DATA BELOW:
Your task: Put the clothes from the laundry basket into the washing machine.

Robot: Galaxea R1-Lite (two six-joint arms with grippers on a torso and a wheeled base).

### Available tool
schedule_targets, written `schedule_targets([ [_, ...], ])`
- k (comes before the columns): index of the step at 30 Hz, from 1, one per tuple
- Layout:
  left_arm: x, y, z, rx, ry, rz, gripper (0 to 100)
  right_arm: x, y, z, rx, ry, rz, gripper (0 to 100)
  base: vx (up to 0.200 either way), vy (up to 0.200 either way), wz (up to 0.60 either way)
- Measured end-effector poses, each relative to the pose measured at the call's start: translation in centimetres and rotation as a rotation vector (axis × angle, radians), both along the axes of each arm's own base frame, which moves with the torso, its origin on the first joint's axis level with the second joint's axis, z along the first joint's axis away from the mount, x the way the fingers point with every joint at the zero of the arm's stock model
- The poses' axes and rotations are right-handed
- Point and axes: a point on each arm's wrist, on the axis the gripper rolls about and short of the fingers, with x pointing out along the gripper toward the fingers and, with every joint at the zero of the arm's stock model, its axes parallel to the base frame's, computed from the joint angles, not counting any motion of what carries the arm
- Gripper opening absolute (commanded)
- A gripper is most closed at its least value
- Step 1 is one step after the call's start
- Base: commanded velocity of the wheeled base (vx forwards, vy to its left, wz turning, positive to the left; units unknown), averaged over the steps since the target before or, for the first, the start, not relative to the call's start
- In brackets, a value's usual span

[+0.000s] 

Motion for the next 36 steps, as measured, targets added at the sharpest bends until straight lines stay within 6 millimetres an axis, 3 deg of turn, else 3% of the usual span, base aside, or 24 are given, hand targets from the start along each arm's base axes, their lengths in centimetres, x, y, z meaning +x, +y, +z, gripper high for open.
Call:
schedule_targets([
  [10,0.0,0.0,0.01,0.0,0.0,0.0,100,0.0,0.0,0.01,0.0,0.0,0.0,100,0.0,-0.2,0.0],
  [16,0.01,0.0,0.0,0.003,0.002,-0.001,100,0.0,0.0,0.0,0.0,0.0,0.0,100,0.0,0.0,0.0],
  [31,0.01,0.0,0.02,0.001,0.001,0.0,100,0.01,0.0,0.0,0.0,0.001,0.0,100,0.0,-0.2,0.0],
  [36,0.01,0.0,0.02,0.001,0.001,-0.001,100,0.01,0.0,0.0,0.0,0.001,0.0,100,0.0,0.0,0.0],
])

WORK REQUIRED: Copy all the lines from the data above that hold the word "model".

TASK RESULT:
- Measured end-effector poses, each relative to the pose measured at the call's start: translation in centimetres and rotation as a rotation vector (axis × angle, radians), both along the axes of each arm's own base frame, which moves with the torso, its origin on the first joint's axis level with the second joint's axis, z along the first joint's axis away from the mount, x the way the fingers point with every joint at the zero of the arm's stock model
- Point and axes: a point on each arm's wrist, on the axis the gripper rolls about and short of the fingers, with x pointing out along the gripper toward the fingers and, with every joint at the zero of the arm's stock model, its axes parallel to the base frame's, computed from the joint angles, not counting any motion of what carries the arm

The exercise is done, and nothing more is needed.